DATA SHOWN section start

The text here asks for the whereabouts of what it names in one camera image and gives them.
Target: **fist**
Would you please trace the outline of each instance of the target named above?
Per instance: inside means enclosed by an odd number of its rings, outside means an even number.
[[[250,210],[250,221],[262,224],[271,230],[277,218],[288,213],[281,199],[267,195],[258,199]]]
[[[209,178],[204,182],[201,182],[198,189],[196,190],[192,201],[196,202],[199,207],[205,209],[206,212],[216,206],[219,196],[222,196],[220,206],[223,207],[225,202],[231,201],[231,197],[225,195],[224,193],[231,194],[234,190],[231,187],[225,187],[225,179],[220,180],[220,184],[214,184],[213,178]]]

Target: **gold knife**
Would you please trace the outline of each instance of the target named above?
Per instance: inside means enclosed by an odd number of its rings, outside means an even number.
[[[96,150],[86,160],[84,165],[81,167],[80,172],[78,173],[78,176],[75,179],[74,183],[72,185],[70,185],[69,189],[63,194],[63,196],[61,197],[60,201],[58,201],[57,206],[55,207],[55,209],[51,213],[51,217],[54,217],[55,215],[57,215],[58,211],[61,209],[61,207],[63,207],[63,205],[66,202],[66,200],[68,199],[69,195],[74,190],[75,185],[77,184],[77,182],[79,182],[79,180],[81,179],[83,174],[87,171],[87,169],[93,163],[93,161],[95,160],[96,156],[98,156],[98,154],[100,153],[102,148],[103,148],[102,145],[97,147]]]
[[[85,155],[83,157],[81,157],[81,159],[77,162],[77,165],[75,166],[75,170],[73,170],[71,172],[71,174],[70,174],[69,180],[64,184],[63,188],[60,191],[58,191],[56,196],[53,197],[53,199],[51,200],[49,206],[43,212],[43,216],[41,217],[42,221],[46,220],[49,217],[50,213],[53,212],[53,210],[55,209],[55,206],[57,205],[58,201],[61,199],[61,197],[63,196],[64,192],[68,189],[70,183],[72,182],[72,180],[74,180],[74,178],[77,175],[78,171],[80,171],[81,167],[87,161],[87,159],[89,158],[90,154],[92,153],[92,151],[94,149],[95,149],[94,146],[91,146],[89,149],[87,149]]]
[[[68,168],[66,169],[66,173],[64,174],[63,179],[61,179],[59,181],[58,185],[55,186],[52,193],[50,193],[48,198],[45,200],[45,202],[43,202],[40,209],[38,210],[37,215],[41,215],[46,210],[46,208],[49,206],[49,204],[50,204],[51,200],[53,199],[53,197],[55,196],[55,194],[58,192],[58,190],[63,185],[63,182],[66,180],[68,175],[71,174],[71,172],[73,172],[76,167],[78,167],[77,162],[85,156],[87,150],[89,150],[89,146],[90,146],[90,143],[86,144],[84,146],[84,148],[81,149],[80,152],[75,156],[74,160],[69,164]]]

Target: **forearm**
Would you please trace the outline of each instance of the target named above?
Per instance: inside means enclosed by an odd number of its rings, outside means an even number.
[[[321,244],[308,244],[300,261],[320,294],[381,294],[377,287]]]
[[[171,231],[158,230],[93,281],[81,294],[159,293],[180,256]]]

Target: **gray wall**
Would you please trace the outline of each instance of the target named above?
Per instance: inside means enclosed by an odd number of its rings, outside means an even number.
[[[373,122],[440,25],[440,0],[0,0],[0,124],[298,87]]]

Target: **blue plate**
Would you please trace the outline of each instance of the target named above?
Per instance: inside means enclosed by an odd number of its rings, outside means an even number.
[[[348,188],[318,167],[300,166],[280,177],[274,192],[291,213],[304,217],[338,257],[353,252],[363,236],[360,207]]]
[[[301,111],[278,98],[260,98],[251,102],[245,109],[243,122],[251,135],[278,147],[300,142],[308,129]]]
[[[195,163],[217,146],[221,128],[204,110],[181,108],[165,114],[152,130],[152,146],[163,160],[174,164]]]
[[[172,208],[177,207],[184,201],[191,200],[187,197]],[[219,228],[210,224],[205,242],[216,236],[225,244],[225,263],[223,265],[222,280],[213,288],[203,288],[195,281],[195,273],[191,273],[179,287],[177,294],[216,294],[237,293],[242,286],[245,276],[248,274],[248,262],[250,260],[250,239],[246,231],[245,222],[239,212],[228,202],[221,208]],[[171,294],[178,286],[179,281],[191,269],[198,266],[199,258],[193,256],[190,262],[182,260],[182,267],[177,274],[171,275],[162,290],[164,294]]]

DATA SHOWN section end

WHAT TO PRODUCE: Write down all of the records again, word for word.

RESPONSE TO THIS TASK:
The text here asks for the whereabouts of what it names in one camera image and gives them.
Target: **fist**
Would you please trace the outline of each instance of the target named above?
Per instance: inside means enclosed by an odd number of its rings, outside means an even number.
[[[250,210],[250,221],[262,224],[271,230],[277,218],[288,213],[281,199],[267,195],[258,199]]]
[[[209,178],[204,182],[201,182],[198,189],[196,190],[192,201],[196,202],[199,207],[205,209],[206,212],[216,206],[219,196],[222,196],[220,206],[223,207],[225,202],[231,201],[231,197],[225,195],[224,193],[231,194],[234,190],[231,187],[225,187],[225,179],[220,180],[220,184],[214,184],[213,178]]]

Target: **gold knife**
Would you please trace the outline of each instance of the target named above?
Per instance: inside means enclosed by an odd number of its rings, outside means an even number.
[[[96,150],[86,160],[84,165],[81,167],[80,172],[78,173],[78,176],[75,179],[74,183],[72,185],[70,185],[69,189],[63,194],[63,196],[61,197],[60,201],[58,201],[57,206],[55,207],[55,209],[51,213],[51,217],[54,217],[55,215],[57,215],[58,211],[61,209],[61,207],[63,207],[63,205],[66,202],[66,200],[68,199],[69,195],[74,190],[75,185],[77,184],[77,182],[79,182],[79,180],[81,179],[83,174],[87,171],[87,169],[93,163],[93,161],[95,160],[96,156],[98,156],[98,154],[100,153],[102,148],[103,148],[102,145],[97,147]]]
[[[85,155],[83,157],[81,157],[81,159],[77,162],[77,165],[75,166],[75,170],[73,170],[71,172],[71,174],[70,174],[69,180],[64,184],[63,188],[60,191],[58,191],[56,196],[53,197],[53,199],[51,200],[49,206],[43,212],[43,216],[41,217],[42,221],[46,220],[49,217],[50,213],[53,212],[53,210],[55,209],[55,206],[57,205],[58,201],[61,199],[61,197],[63,196],[64,192],[68,189],[70,183],[72,182],[72,180],[74,180],[74,178],[77,175],[78,171],[80,171],[81,167],[87,161],[87,159],[89,158],[90,154],[92,153],[92,151],[94,149],[95,149],[94,146],[91,146],[89,149],[87,149]]]
[[[68,168],[66,169],[66,173],[64,174],[63,179],[61,179],[59,181],[58,185],[55,186],[52,193],[50,193],[48,198],[45,200],[45,202],[43,202],[40,209],[38,210],[37,215],[41,215],[46,210],[46,208],[49,206],[49,204],[50,204],[51,200],[53,199],[53,197],[55,196],[55,194],[58,192],[58,190],[63,185],[63,182],[66,180],[68,175],[71,174],[71,172],[73,172],[76,167],[78,167],[77,162],[85,156],[87,150],[89,150],[89,146],[90,146],[90,143],[86,144],[84,146],[84,148],[81,149],[80,152],[75,156],[74,160],[69,164]]]

Target: **forearm**
Would you please trace the outline of each instance of the target named above?
Per instance: inside means enclosed by an odd number of its rings, outside means an even number.
[[[321,244],[308,244],[300,261],[320,294],[381,294],[377,287]]]
[[[171,231],[158,230],[93,281],[81,294],[159,293],[180,256]]]

Target: **gray wall**
Would you please trace the outline of each instance of the target named above?
Per instance: inside means enclosed by an odd number of its rings, outside means an even number.
[[[373,122],[440,25],[440,0],[0,0],[0,124],[298,87]]]

Target: **blue plate**
Would you please trace the outline of each instance of the target named above?
Per instance: inside means enclosed by an odd number of its rings, outside means an even number.
[[[348,188],[318,167],[300,166],[280,177],[274,192],[291,213],[304,217],[338,257],[353,252],[363,236],[360,207]]]
[[[301,111],[278,98],[260,98],[251,102],[245,109],[243,122],[251,135],[278,147],[300,142],[308,129]]]
[[[195,163],[217,146],[221,128],[204,110],[181,108],[165,114],[152,130],[152,146],[163,160],[174,164]]]
[[[172,208],[177,207],[184,201],[191,200],[187,197]],[[219,228],[210,224],[205,242],[216,236],[225,244],[225,263],[223,265],[222,280],[213,288],[203,288],[195,281],[195,273],[191,273],[179,287],[177,294],[216,294],[237,293],[242,286],[245,276],[248,274],[248,262],[250,260],[250,239],[246,231],[245,222],[239,212],[228,202],[221,208]],[[171,294],[178,286],[179,281],[191,269],[198,266],[199,258],[193,256],[190,262],[182,260],[182,267],[177,274],[171,275],[162,290],[164,294]]]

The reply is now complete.